Electress Dorothea devoted herself to the reconstruction of the Schwedt Castle , which was damaged in the Thirty Years War, and to the economic development of the city and its surroundings. So she recruited a Dutch specialist who, in the spring of 1686, established the tradition of tobacco growing in the Uckermark region with the French Huguenots who had settled there. At the end of the 18th century, the Uckermark, with 4,400 hectares of cultivation area, was the largest contiguous tobacco growing area in Germany and, with three cigar factories, the most important economic factor in the area.

Dorothea's eldest son, Margrave Philipp Wilhelm , intensively expanded his rule and expanded the palace's precious furnishings. His younger brother Carl secretly married Countess Katharina von Salmour in northern Italy in 1695, two months before his death . As a widow, she called herself Madame de Brandebourg , which was processed into several novels, especially in the 19th century, as she refused to give up the title despite the prospect of a large payment by the elector.

The lively construction activity continued under the subsequent Margrave Friedrich Wilhelm (the great Margrave) . The planned expansion of the residential city was now carried out on a large scale.
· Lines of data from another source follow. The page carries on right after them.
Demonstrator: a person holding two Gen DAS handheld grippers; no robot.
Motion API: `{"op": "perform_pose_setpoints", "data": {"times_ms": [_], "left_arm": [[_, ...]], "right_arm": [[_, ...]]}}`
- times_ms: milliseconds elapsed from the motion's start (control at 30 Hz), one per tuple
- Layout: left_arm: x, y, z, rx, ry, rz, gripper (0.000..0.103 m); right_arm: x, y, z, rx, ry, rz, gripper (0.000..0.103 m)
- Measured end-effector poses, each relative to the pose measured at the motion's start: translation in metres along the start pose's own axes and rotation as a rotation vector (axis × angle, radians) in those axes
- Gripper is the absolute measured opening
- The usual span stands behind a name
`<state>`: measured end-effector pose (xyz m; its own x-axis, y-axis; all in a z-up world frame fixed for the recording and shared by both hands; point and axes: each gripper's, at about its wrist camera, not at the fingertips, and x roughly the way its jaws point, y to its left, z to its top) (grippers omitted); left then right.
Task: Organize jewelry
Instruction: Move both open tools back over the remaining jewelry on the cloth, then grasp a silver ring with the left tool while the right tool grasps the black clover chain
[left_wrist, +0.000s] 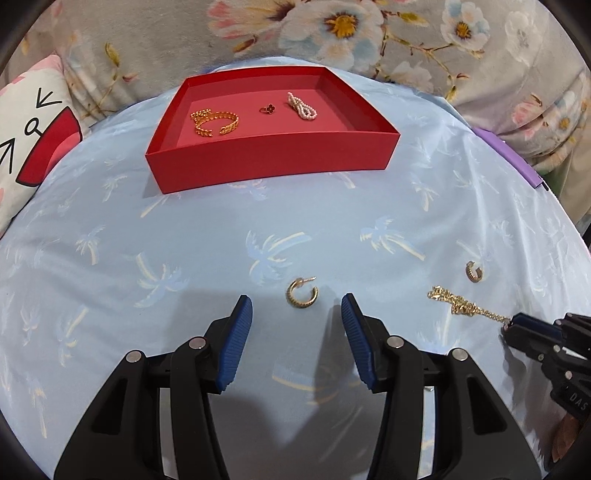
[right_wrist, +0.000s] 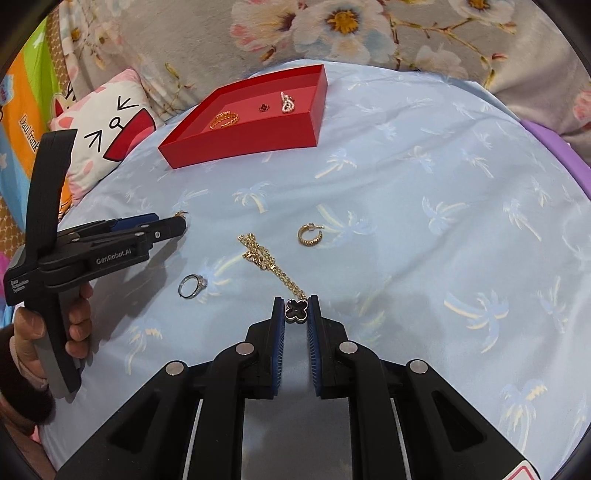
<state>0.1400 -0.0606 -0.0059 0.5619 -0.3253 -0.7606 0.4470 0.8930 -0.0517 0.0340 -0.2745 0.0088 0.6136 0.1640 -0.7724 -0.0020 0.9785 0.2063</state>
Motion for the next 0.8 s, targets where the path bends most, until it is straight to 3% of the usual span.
{"op": "perform_pose_setpoints", "data": {"times_ms": [467,800], "left_arm": [[0.004,0.0,0.005,-0.024,-0.005,0.0,0.044],[-0.025,-0.041,-0.025,0.061,-0.005,-0.124,0.044]], "right_arm": [[0.001,0.001,0.0,-0.006,-0.003,0.003,0.011],[0.001,0.0,0.0,0.011,-0.001,0.018,0.011]]}}
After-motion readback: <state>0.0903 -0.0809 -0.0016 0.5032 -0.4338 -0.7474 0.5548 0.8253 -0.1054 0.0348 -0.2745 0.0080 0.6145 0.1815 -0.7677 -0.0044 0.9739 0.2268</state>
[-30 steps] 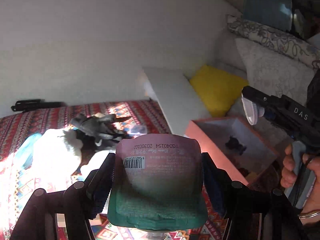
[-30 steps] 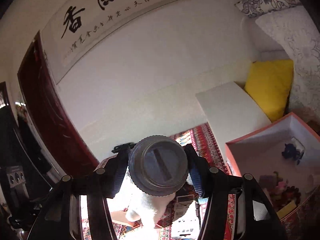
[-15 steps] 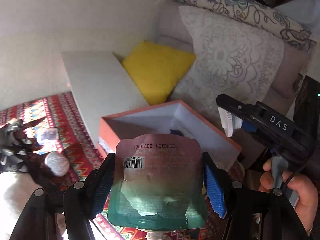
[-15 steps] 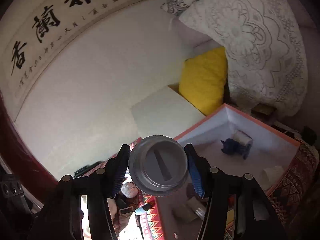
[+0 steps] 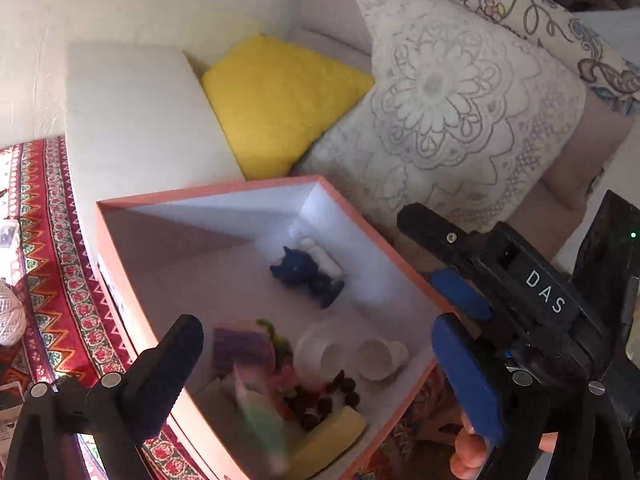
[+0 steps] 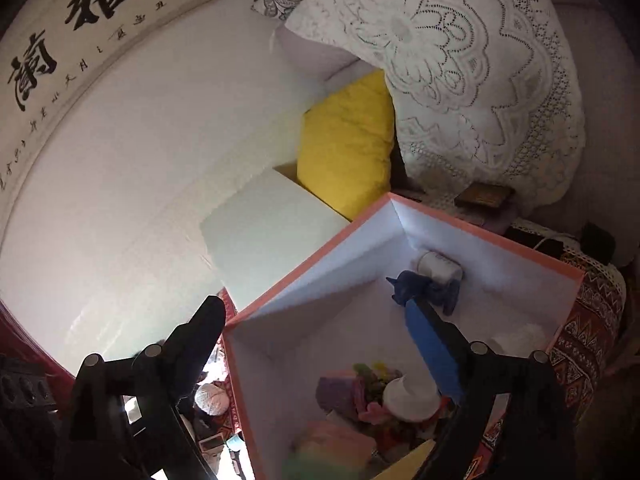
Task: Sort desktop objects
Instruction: 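Lower the pouch and lid into the orange box and open both tools, then move both empty tools back over the pile on the cloth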
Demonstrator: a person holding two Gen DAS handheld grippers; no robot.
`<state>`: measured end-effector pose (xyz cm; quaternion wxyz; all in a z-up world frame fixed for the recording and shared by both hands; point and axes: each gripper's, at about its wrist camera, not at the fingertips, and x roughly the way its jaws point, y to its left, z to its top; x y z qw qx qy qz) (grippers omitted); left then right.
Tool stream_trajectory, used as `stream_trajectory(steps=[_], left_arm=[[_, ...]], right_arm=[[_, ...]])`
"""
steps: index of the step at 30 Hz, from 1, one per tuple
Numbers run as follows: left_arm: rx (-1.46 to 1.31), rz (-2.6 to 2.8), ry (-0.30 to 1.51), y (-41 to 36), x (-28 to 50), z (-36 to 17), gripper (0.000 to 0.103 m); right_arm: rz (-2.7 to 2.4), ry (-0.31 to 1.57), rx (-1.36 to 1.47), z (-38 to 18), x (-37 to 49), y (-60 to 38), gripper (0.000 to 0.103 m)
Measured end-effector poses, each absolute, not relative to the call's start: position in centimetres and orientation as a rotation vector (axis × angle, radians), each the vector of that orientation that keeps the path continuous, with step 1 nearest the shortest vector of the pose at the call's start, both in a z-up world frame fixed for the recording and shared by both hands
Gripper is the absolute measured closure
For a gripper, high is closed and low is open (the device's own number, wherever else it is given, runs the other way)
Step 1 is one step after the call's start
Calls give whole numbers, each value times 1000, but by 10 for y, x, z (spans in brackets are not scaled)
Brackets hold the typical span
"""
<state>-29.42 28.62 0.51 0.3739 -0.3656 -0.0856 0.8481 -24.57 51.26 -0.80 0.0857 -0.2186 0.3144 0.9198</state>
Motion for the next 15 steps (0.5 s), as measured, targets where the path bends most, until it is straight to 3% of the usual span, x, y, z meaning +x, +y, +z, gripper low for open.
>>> stream_trajectory(steps=[9,15], left_arm=[[-971,2222,-241,256,-289,3,7],[-953,2314,-256,196,-278,18,7]], right_arm=[[2752,949,-665,-5,-251,495,9],[2837,881,-677,10,-257,452,9]])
The last Schwedt Margrave Friedrich Heinrich , the youngest son of Philipp Wilhelm, transformed Schwedt into a city of culture. With him, the line died out in 1788, and most of its land ownership fell back to the Prussian crown .

In 1794 , the palace was designated as the residence of Friedrich Ludwig Karl von Prussia , the second son of Friedrich Wilhelm II , who spent a few years there with his wife.